6. This is the least transparent aid request that we have seen in decades of monitoring assistance programs
The annual international affairs budget request to Congress usually comes in two stages: an initial brief document, like the one published on April 3, followed weeks later by a thicker, more detailed set of documents that includes narratives, appendices, and supplemental tables. This initial document not only reveals the administration’s plans for the coming year: normally, it also offers the first glimpse Congress and the U.S. public get of how money was spent in the preceding year and how the administration expects to spend it in the current year.
Preceding and current-year spending is especially important to know for 2025 and 2026. A year ago, the new Trump administration and its “Department of Government Efficiency” all but abolished the U.S. Agency for International Development and instituted deep cuts to most aid accounts, canceling hundreds of programs and contracts. Appropriators in the congressional Republican majority did not challenge those cuts, even though they directly violated the legislature’s constitutional power of the purse.
The 2027 budget request promised to be the first official glimpse into how deep the 2025 cuts were: which programs were most deeply undone, and which countries were most severely affected. Instead, its tables completely omit country- and region-level amounts for 2025 and 2026, offering only worldwide account totals.
As of right now, our knowledge of the specifics of U.S. foreign aid ends in 2024, plus a vague sense of the administration’s aspirations for 2027.

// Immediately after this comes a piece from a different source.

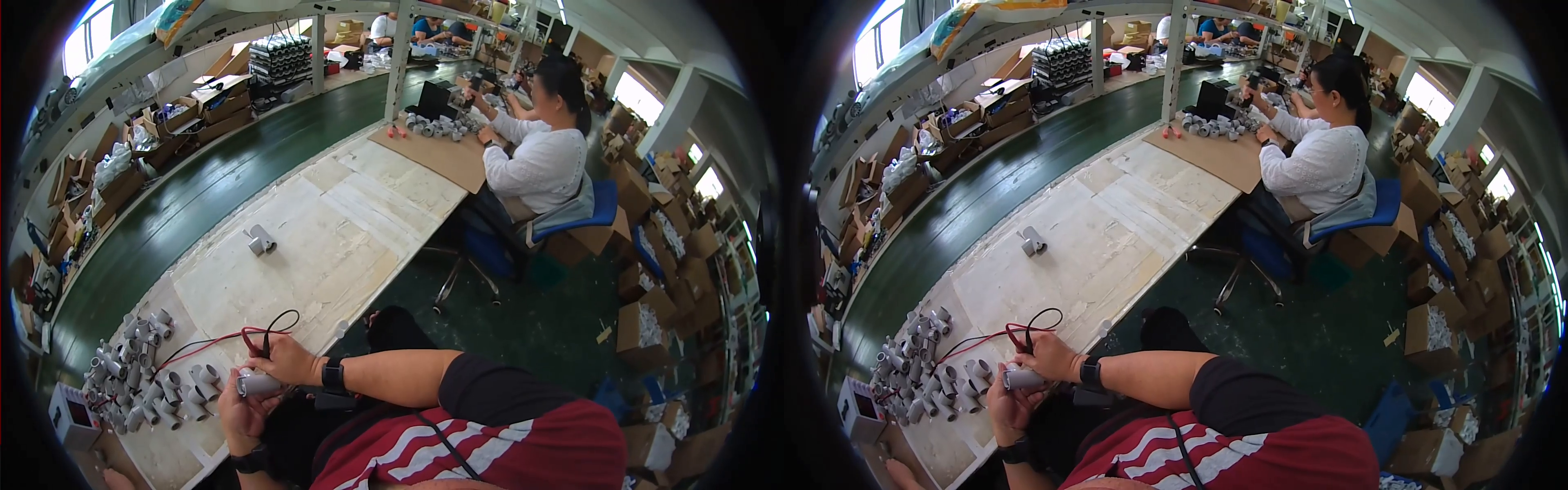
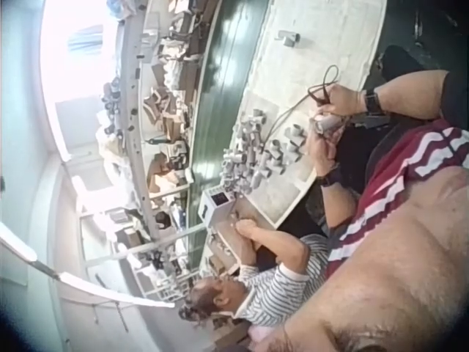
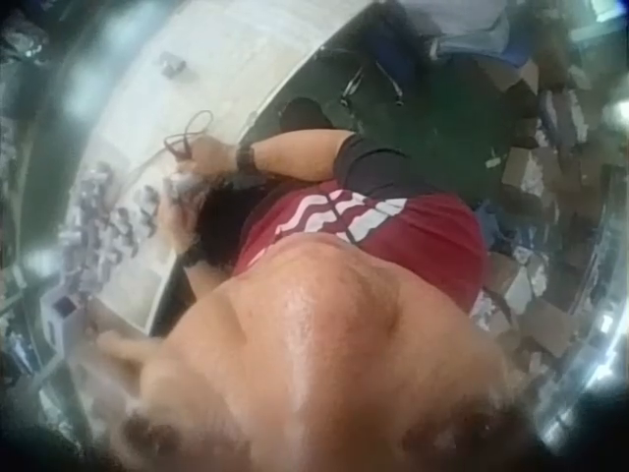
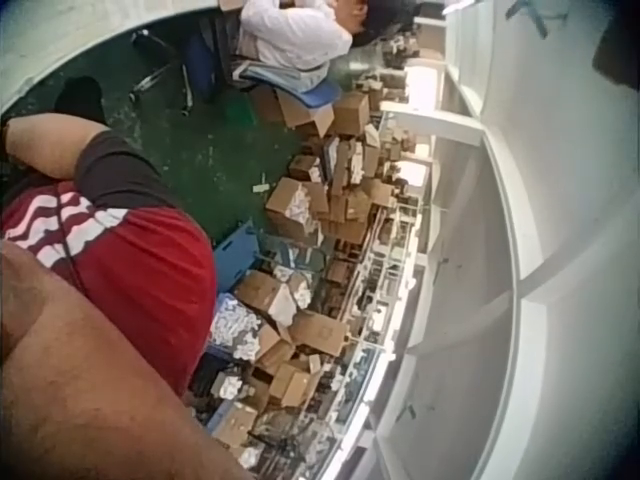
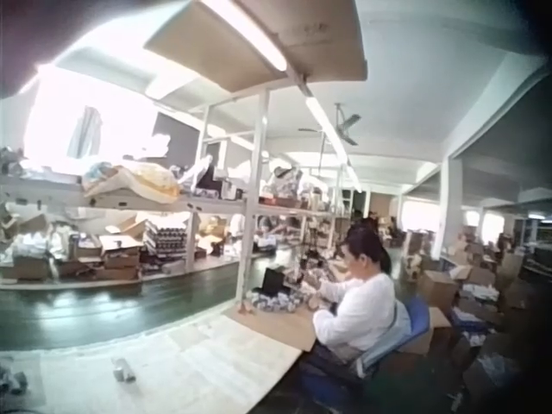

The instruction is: The person tests plastic pipe fittings by touching a multimeter probe to the internal components of each fitting, setting them aside, and picking up new ones. After testing several fittings, the person reaches over to adjust a power supply unit and later presses a button on a device in their waist pouch.

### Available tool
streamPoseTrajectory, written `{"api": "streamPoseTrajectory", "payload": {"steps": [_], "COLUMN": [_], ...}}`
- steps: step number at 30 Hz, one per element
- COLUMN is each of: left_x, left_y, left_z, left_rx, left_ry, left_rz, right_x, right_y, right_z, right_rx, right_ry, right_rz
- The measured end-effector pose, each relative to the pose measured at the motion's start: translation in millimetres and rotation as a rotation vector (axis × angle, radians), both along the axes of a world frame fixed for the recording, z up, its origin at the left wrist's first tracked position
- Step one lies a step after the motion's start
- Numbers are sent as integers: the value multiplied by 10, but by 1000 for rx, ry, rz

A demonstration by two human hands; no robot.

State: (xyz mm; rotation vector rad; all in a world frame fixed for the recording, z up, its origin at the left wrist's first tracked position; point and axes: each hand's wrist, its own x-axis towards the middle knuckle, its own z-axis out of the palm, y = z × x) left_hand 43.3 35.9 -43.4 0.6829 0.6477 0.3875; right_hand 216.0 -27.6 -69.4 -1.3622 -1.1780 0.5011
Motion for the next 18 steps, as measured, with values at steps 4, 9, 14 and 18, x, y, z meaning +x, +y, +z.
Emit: {"api": "streamPoseTrajectory", "payload": {"steps": [4,9,14,18], "left_x": [26,44,-26,-184], "left_y": [-15,3,12,-66], "left_z": [55,55,1,-15], "left_rx": [-18,-36,-55,-94], "left_ry": [-4,-8,-7,31], "left_rz": [16,1,3,85], "right_x": [17,26,-11,-131], "right_y": [-16,-40,-52,-4], "right_z": [45,86,96,-7], "right_rx": [-64,-20,-34,-5], "right_ry": [35,33,75,16], "right_rz": [37,20,40,98]}}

2025 and 2026 foreign aid data must appear in the more detailed budget justification documents to be issued within the next month or two. If that information is still missing, the Department of State will be in direct violation of the law. The Foreign Assistance Act (Section 634) requires that the Department provide “the Congress and the American people” with “the dollar value of all foreign assistance and guaranties by category and by country” as spent in the preceding year, as planned for the current year, and as proposed for the coming year. The language is clear: the administration cannot withhold information about its deep spending cuts for 2025 and 2026.